Il faut aujourd’hui prendre la mesure du risque de délitement de l’UE. Hier c’était le Royaume-Uni, mais demain d’autres pays pourraient suivre la route ouverte. L’Union doit donc envoyer un signal clair et fort montrant qu’elle a compris que ce ne sont pas les populations qu’il faut réguler, mais bien les intérêts de multinationales, groupes financiers et élites politiques qui ont confisqués le projet européen.

Réunis en Bureau Politique ce lundi matin, les écologistes exhortent les dirigeants européens à prendre leurs responsabilités :

 à court terme, en posant un acte fort démontrant que ce sont les citoyens qui sont au cœur du projet fédéraliste européen : la suspension de la négociation du TTIP et de la ratification du CETA.

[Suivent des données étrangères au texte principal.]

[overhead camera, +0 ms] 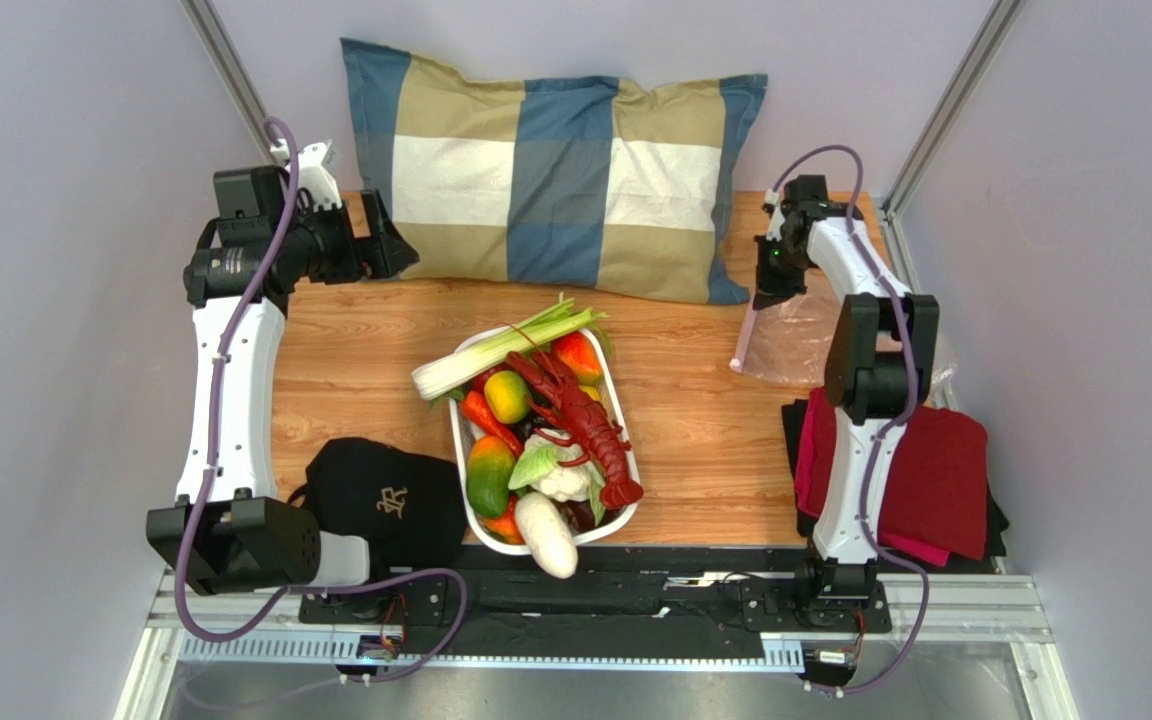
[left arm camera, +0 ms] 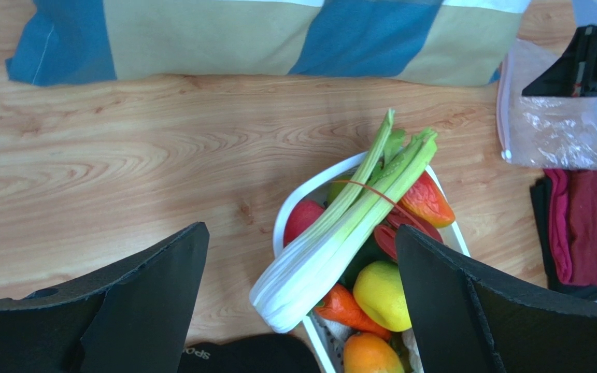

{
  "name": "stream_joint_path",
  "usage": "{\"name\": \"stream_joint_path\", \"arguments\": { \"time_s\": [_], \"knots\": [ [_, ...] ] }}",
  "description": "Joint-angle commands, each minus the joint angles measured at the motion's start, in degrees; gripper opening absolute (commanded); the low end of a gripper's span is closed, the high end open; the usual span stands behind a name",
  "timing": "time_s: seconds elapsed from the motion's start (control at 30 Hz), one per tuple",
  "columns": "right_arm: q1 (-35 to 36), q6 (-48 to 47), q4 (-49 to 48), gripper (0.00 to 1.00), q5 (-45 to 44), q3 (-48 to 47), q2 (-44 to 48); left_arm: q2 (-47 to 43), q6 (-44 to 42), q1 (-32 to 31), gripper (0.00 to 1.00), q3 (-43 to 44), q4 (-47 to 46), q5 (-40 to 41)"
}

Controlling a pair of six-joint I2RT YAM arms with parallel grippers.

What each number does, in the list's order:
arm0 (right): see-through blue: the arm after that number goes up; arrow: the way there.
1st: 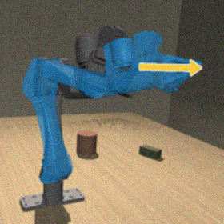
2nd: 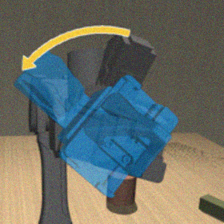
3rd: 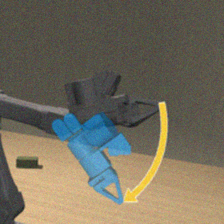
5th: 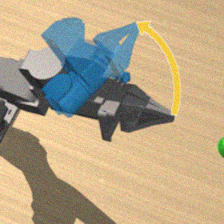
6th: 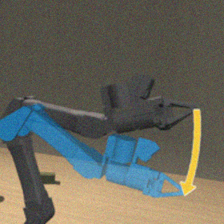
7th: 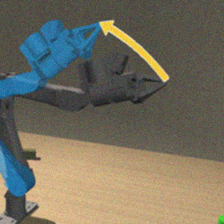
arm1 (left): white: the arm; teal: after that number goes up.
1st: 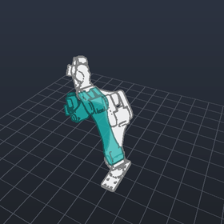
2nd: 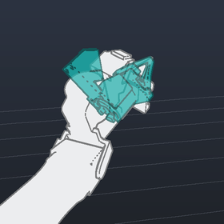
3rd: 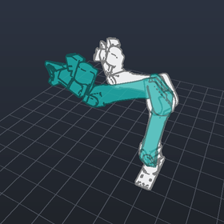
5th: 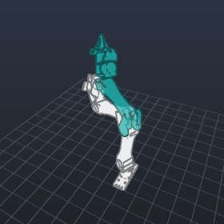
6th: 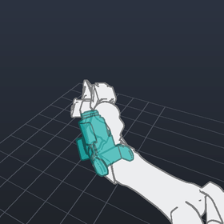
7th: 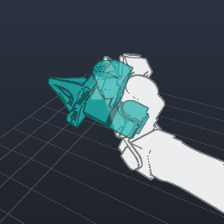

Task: Place the food in the zip-top bag and seal the zipper
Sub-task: Pick up the zipper food storage bag at the center of the board.

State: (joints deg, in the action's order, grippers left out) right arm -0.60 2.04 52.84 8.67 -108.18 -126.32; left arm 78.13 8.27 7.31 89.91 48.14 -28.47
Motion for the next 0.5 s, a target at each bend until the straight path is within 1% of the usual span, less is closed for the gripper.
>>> {"name": "stream_joint_path", "arguments": {
  "time_s": [0.0,0.07,0.1,0.13,0.17,0.2,0.3,0.37,0.4,0.47],
  "knots": [
    [-1.9,-4.6,-1.9,0.0,4.9,1.6,10.3,-3.1,-3.6,-0.4,0.99,0.6,-4.0,-6.6],
    [-1.7,-6.3,0.1,0.43,2.5,0.8,10.0,-2.9,-4.0,-0.9,0.99,1.1,-4.3,-6.6],
    [-1.6,-6.3,0.4,0.67,1.2,0.4,9.2,-2.5,-3.9,-1.1,0.99,1.5,-4.3,-6.7],
    [-1.3,-5.5,0.5,0.93,-0.7,0.0,8.5,-2.4,-3.9,-1.5,0.99,1.7,-4.3,-6.4],
    [-1.2,-4.9,0.7,0.98,-1.3,-0.4,7.8,-2.2,-3.5,-1.9,0.99,1.8,-4.4,-6.2],
    [-1.2,-4.2,0.9,0.99,-1.4,-1.0,7.1,-1.8,-3.4,-1.9,0.99,1.7,-4.3,-6.2],
    [-0.1,-1.0,1.3,0.99,-2.9,-2.7,4.2,-2.1,-2.8,-1.9,0.99,1.1,-4.5,-5.8],
    [0.3,-1.1,0.5,0.99,-5.3,-2.8,2.4,-2.8,-3.0,-2.0,0.99,0.8,-4.6,-5.2],
    [2.1,-1.2,0.2,1.0,-6.0,-2.8,1.8,-3.1,-3.2,-2.0,0.99,0.4,-4.5,-4.5],
    [3.2,-1.3,0.0,1.0,-8.6,-2.9,-0.2,-3.7,-3.6,-2.0,0.99,0.1,-4.6,-4.1]
  ]
}}
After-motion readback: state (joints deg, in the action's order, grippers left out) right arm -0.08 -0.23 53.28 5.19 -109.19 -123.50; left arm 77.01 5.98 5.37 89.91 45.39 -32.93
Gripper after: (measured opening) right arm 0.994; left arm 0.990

 à moyen terme, en assouplissant des règles budgétaires pour stimuler les investissements, notamment dans la transition énergétique, et en mettant en œuvre des avancées claires vers une Europe sociale et fiscale, seule capable d’assurer la viabilité de l’union monétaire et une réelle solidarité supranationale européenne.

Après le choc du Brexit et avec la perspectives de longues négociations, le risque serait d’en revenir au « business as usual » en attendant la prochaine crise. Des signaux forts et concrets doivent être adressés immédiatement aux citoyens européens pour refonder un projet de prospérité partagée auquel ils auront envie d’adhérer.